Но не такой человек был Леня Рапутов, чтобы вот так вот просто отказаться от своей блестящей идеи. Он сочинил письмо — что-то вроде заявления — на имя художественного руководителя театра народного артиста СССР Соломона Михайловича Михоэлса. Текста этого письма я сейчас уже не помню. Помню только, что начиналось оно так: «Мы, группа еврейской молодежи…» Ну, а дальше там говорилось, что мы хотим изучать историю и культуру своего народа и поэтому просим разрешить нам ходить бесплатно на спектакли ГОСЕТа, а также записаться в эту замечательную их театральную библиотеку.
Я сказал Леньке, что меня вся эта бодяга совершенно не интересует.
Еврейские эти дела и в самом деле меня не интересовали. Ни меня, ни других моих друзей и приятелей, хотя, как я теперь понимаю (тогда я этого просто не замечал), евреев среди них было немало. Но это были совсем другие евреи, не такие, как Ленька Рапутов.
Чтобы не вдаваться в долгие объяснения, расскажу лучше короткую историю, которую услышал от одной моей сверстницы (еврейки, конечно) много лет спустя.
У них дома был телефон. А у ее подруги Марины, жившей этажом выше, телефона не было. И у них было условлено, что в некоторых экстраординарных случаях ей будут звонить с просьбой передать какую-то срочную информацию Марине. Что она охотно и выполняла.

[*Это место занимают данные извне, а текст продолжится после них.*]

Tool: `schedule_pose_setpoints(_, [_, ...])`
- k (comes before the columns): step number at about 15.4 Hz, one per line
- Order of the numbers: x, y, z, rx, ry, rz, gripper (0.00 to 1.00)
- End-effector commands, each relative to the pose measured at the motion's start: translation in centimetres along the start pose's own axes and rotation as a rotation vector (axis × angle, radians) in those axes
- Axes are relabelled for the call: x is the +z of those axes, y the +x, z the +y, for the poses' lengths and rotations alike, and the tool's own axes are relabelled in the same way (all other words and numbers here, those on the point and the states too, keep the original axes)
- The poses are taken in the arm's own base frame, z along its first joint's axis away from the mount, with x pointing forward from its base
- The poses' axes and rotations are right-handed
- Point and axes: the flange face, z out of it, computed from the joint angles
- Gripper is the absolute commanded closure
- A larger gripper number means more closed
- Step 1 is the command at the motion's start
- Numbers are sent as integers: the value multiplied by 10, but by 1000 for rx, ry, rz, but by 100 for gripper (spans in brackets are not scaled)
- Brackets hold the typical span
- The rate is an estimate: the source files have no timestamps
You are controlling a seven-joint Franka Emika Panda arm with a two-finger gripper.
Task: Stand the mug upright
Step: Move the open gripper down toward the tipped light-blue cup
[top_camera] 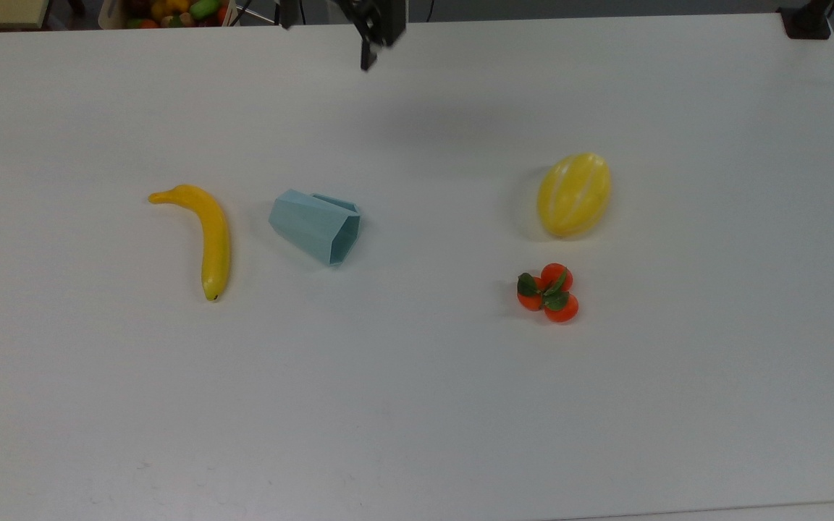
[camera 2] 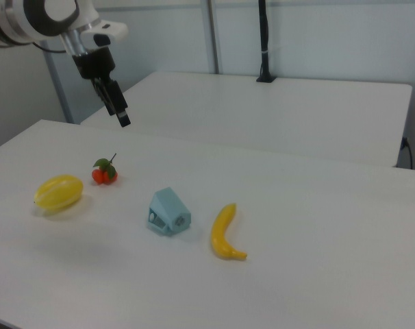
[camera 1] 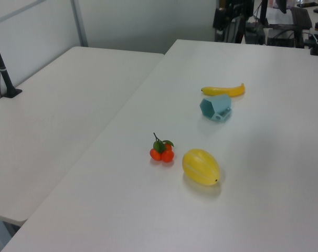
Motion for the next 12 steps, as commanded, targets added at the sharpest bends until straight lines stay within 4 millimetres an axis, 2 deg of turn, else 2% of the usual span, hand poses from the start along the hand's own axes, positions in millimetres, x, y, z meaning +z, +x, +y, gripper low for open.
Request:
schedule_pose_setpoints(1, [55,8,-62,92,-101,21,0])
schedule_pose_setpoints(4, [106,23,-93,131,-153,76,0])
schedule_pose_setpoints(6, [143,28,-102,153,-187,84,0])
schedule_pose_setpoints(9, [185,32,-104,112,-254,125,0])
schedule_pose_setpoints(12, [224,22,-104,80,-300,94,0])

И вот однажды ей позвонили и говорят:
— Здравствуйте! Извините меня, пожалуйста! У меня к вам такая просьба… Это говорит дядя вашей подруги Мариночки… Я сегодня приехал из Киева… Вы, конечно, знаете, что сегодня сейдер. Так вот, передайте, пожалуйста, Мариночке и ее родителям, что мы сегодня вечером их ждем. Только не забудьте, пожалуйста. Именно сегодня! Ведь сегодня сейдер…

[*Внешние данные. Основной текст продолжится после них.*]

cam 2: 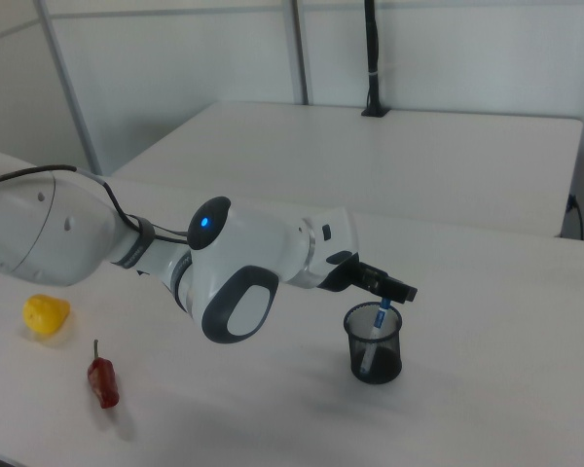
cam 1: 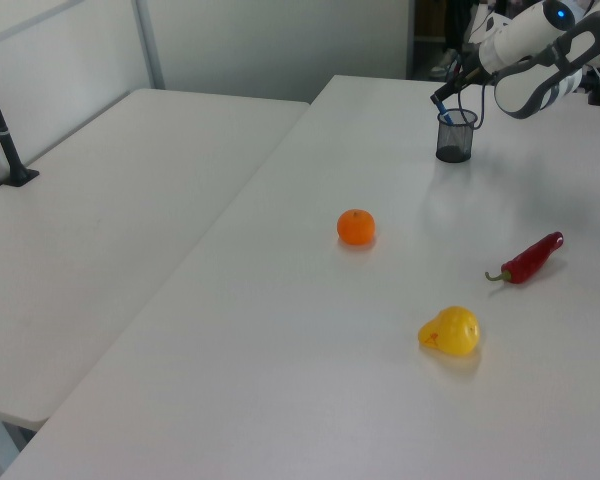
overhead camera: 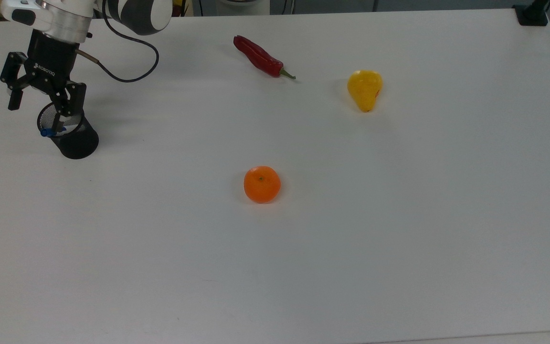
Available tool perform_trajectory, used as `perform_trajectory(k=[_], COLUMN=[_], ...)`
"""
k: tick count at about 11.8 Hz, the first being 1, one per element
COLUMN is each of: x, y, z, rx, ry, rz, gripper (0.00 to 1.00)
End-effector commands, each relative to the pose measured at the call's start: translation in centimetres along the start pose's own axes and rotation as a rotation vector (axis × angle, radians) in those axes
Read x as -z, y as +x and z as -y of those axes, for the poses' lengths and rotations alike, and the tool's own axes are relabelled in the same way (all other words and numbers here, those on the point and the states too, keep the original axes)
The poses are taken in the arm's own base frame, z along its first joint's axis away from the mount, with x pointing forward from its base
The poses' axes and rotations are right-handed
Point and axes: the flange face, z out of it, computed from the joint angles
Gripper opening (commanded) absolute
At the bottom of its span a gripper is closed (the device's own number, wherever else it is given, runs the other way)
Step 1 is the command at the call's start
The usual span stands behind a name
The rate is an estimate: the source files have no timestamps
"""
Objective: Place marker
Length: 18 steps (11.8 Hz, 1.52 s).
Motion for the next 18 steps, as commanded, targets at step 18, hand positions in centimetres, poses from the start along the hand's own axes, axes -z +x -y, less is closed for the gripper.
perform_trajectory(k=[18], x=[25.8], y=[16.3], z=[6.8], rx=[0.024], ry=[0.342], rz=[0.756], gripper=[1.00])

Незнакомое ей слово «сейдер» (она понятия не имела, что так называется первый вечер еврейской Пасхи) он повторил несколько раз, и она хорошо его запомнила. Но поняла по-своему. И всю эту информацию передала подруге так:
— Маринка! К твоим родственникам приехал из Киева твой дядя Сейдер. Просил передать, что они сегодня ждут тебя с родителями к ним в гости.

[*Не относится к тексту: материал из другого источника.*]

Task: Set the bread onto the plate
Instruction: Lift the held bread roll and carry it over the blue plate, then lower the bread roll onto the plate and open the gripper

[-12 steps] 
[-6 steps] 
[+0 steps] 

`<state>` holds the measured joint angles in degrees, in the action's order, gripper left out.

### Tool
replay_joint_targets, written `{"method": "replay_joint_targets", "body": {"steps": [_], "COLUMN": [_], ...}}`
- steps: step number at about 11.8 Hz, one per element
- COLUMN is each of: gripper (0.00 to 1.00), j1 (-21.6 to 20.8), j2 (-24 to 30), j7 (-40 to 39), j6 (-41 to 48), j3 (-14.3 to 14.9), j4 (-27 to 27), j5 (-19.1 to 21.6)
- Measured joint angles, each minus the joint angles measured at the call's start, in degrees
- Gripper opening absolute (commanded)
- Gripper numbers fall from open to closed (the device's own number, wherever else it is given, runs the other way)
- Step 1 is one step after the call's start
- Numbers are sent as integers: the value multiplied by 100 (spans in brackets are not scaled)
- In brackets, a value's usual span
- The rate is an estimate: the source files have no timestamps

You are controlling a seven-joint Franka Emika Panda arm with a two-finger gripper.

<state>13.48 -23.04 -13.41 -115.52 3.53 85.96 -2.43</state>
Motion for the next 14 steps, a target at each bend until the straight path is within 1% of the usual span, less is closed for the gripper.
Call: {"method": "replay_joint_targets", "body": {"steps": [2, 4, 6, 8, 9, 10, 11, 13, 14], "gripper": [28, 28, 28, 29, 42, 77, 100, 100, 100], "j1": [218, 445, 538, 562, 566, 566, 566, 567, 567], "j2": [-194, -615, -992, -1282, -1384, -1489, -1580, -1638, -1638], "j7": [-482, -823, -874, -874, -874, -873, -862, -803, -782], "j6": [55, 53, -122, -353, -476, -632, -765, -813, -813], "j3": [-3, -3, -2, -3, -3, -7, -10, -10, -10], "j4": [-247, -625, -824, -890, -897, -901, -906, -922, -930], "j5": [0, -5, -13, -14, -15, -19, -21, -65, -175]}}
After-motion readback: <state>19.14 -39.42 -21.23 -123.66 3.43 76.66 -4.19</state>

Такие вот еврейские мальчики и девочки были в моей компании. И сам я был таким же.
Да и сама мысль о моей принадлежности к еврейской нации в то время мало меня занимала.
Кстати, о самом этом слове — «нация».
Только что, читая мемуары моего друга Эмки Манделя, я наткнулся там на одну любопытную подробность, пробудившую в моей памяти целый пласт воспоминаний.
В то самое время, о котором я сейчас рассказываю, Эмка познакомился с неким Григорием Львовичем Наглером. Тот был родом из Черновиц, когда-то относившихся к Австро-Венгрии, — потому и жил потом в Вене (пока не эмигрировал в СССР).